True Football Stories, Part 3: The Hurricanes

Stavros Garkos: A vile, vile man

Not many will remember the ill-fated World Soccer League. Adam Bushby reminds us of the world's biggest sporting clusterfuck.

When a 12-year-old girl inherits a football club in the World Soccer League after her father mysteriously disappears, it’s a recipe for disaster really isn’t it. It’s also a recipe for repeated kidnap, annexing entire towns for enterprises such as paper mills or just for fun, attempted murder, robbery, assault, more kidnap... in short, it’s a fucking shit storm, it really is. Not that the young Amanda Carey could take much, if any, of the blame. Little did she know when she got the deeds to the Hispanola Hurricanes that she would have to overcome a daily war of attrition against one of the most evil men to have walked the earth. After all, why would she, she was only 12.

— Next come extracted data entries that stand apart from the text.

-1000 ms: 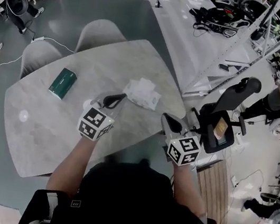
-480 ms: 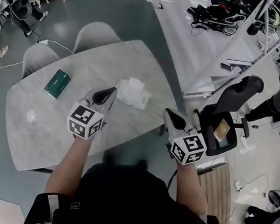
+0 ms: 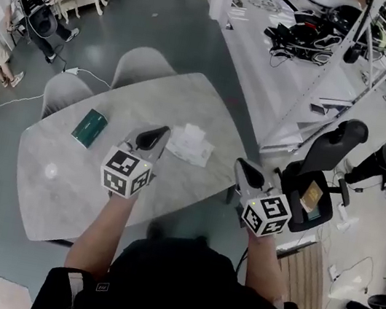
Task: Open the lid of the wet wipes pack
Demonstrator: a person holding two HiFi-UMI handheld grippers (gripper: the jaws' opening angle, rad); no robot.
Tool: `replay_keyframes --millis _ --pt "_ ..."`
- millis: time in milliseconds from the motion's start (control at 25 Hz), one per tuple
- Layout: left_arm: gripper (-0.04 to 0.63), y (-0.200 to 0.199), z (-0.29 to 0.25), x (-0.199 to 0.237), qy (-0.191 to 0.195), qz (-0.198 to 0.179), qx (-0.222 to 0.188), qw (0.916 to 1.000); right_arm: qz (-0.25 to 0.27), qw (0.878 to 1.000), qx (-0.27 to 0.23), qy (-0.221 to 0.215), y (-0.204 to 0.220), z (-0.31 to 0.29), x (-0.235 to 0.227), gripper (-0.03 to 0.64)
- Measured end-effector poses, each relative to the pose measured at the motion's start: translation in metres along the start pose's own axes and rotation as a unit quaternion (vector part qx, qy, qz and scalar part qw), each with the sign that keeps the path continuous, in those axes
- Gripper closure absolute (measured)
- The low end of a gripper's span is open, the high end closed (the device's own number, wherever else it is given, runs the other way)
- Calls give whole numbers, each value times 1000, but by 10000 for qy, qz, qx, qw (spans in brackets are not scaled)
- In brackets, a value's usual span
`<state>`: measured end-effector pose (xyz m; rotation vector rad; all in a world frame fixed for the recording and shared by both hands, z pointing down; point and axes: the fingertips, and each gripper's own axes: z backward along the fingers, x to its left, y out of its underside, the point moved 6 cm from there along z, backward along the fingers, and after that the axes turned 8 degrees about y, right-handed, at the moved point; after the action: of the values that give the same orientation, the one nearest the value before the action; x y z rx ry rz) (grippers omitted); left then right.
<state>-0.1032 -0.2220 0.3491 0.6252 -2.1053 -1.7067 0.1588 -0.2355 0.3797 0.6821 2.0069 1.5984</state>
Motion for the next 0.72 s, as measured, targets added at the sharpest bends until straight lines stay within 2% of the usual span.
replay_keyframes --millis 240,720 --pt "584 7 6 8 60 62 51 9999 232 9997 -5 27 -7 -9 13 614" --pt "584 18 12 22 15 283 -4 9996 258 9996 54 -48 -9 -17 27 614"
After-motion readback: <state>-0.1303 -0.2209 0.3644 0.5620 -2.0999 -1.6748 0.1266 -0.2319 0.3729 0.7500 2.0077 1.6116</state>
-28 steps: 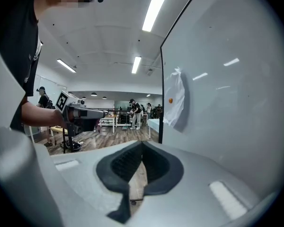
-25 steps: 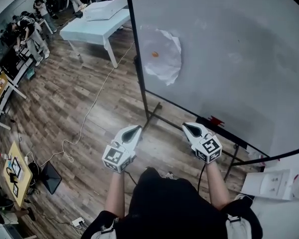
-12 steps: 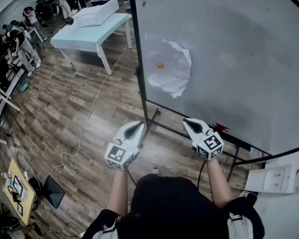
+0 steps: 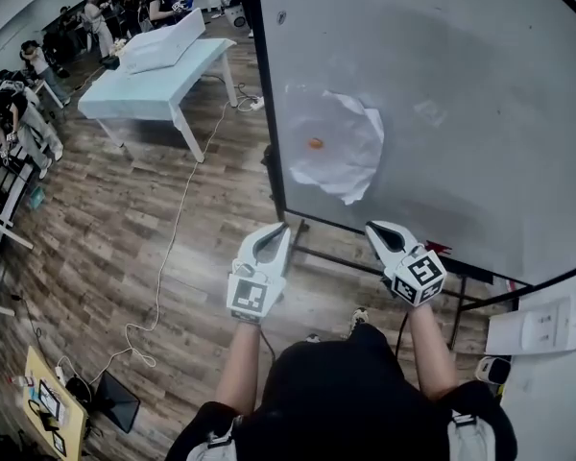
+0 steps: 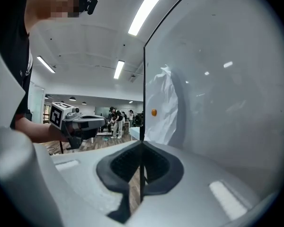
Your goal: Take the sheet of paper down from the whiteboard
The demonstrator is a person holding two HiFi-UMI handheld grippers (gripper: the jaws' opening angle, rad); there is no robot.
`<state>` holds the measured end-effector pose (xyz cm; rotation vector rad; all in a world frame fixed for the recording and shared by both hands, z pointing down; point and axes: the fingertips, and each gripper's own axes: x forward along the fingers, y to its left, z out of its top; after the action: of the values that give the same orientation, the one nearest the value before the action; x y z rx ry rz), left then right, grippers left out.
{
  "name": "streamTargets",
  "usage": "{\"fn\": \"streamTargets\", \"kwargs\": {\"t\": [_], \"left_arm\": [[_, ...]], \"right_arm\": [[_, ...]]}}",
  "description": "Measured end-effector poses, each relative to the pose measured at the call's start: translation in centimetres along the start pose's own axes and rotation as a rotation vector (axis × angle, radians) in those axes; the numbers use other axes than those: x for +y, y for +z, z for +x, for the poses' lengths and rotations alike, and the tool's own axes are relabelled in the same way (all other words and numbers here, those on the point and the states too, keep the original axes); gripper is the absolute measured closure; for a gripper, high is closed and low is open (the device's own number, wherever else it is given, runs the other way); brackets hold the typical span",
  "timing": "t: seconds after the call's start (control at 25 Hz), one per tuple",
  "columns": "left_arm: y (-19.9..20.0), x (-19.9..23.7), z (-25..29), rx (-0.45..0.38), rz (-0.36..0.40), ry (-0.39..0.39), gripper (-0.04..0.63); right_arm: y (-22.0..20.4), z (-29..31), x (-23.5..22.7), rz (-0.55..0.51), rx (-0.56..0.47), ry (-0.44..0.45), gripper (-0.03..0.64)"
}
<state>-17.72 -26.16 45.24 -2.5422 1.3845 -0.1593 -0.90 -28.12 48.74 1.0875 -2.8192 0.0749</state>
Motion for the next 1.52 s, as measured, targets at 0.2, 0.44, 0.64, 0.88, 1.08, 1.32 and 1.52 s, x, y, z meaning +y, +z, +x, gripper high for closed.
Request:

Stavros Garkos was a complete and utter bastard. Garkos, lest we forget, owned the Garkos Gorgons, a team of hulking criminals (this isn’t defamation, they were all actually hardened criminals to a man) who, quite apart from making the Dirty Leeds side of the ‘70s look like a team of choir boys, broke most international laws on a regular basis. Garkos’ company Garkos Enterprises was the multi-billion dollar venture that allowed him to indulge his whims on a level that ranks him up there with Nero. With kidnap seemingly his favourite pastime, at some point or other every single member of the Hurricanes was kidnapped by him, or one of his cronies, over the course of three seasons between 1995–97. That no criminal charges were ever pressed is as preposterous as the fact that the World Soccer League ever existed at all. But the stadiums were always full. Presumably filled with multi-millionaires who could get to stadia that were variously on an island, an aircraft carrier, and in a volcano.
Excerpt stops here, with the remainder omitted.